On Aug 18, 7:28 pm, Stephan Beal <[EMAIL PROTECTED]> wrote:
> http://docs.jquery.com/Ajax#load.28_url.2C_params.2C_callback_.29
>
> ..
>
> In that usage, the params object is indeed an object/map.
>
> The "problem" with that example is that it uses an HTML file as the
> target, whereas (as mentioned in my other post a few minutes ago),
> POST isn't configured to work on some web servers for HTML files.

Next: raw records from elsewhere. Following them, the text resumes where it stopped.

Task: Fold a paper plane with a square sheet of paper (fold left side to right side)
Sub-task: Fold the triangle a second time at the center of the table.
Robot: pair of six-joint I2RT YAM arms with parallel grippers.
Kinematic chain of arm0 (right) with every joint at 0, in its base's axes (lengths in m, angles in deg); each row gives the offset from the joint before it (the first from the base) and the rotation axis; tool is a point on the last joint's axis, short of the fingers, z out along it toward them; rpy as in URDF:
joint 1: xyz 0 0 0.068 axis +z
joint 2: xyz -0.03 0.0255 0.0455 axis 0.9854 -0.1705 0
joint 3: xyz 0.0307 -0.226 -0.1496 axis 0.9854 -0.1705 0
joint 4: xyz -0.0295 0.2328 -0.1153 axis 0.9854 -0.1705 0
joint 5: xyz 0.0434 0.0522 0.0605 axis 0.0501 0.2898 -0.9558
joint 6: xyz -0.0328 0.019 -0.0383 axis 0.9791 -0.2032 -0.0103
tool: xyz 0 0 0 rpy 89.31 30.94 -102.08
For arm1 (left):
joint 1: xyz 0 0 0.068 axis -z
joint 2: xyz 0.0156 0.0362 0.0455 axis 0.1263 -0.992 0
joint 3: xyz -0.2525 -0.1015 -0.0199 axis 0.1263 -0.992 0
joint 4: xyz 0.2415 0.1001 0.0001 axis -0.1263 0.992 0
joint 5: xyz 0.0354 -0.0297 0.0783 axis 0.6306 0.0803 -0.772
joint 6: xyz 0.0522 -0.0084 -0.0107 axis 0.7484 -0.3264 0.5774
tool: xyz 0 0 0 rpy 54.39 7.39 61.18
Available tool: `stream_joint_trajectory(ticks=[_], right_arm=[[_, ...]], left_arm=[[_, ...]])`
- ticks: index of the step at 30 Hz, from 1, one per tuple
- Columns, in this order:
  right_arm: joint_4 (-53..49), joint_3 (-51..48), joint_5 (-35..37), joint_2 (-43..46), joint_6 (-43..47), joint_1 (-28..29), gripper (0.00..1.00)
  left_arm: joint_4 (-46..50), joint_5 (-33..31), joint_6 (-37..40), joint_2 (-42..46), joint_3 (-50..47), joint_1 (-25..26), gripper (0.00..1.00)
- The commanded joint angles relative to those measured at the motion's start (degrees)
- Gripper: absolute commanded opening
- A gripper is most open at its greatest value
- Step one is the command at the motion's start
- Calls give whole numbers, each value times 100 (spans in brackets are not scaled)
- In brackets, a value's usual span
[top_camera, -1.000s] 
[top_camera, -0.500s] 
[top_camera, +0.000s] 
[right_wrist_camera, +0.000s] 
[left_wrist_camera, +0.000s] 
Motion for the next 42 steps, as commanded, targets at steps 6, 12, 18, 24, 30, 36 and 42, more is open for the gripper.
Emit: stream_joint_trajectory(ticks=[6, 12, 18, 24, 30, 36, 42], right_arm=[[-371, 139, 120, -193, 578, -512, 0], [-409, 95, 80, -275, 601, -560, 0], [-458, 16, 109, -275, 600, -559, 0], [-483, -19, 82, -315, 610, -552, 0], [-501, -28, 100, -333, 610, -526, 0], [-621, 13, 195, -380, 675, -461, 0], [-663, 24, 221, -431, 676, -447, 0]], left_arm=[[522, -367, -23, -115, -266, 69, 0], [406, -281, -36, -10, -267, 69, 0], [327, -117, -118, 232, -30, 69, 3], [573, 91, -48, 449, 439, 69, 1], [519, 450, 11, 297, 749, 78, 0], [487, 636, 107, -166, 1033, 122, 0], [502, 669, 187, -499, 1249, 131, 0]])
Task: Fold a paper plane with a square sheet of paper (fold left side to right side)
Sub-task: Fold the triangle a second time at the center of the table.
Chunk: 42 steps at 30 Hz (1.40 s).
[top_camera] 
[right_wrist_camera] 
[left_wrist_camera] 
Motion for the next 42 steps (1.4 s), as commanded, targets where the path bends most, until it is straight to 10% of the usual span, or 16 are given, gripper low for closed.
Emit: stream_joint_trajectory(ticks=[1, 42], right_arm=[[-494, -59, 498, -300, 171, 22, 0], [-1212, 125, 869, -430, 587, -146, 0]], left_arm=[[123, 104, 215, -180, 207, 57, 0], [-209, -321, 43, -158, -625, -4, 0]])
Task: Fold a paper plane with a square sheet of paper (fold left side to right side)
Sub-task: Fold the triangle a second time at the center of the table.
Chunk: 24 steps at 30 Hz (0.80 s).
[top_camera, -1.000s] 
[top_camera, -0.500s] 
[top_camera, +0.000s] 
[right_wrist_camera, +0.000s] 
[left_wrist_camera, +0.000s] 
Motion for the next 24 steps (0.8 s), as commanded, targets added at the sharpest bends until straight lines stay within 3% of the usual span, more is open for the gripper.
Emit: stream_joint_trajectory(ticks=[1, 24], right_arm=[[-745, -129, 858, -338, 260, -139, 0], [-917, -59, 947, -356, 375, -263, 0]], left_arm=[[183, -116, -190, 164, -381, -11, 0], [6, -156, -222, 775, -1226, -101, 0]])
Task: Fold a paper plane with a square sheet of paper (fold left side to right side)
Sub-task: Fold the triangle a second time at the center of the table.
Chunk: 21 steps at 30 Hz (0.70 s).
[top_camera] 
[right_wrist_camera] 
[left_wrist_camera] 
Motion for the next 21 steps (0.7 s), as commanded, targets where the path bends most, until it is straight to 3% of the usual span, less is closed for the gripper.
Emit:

I see ya point. To me, thats isn't the main issue here, sure, valid,
but not the main one I am bringing up because you can easily bypass
that limitation.
Referring back to the other thread OP message, he used {format:
'xhtml'} as the parameter.
$('#tags').load('/data/tags', {format: 'xhtml'});
and because of the parameter, unbenowst to him, a POST was forced.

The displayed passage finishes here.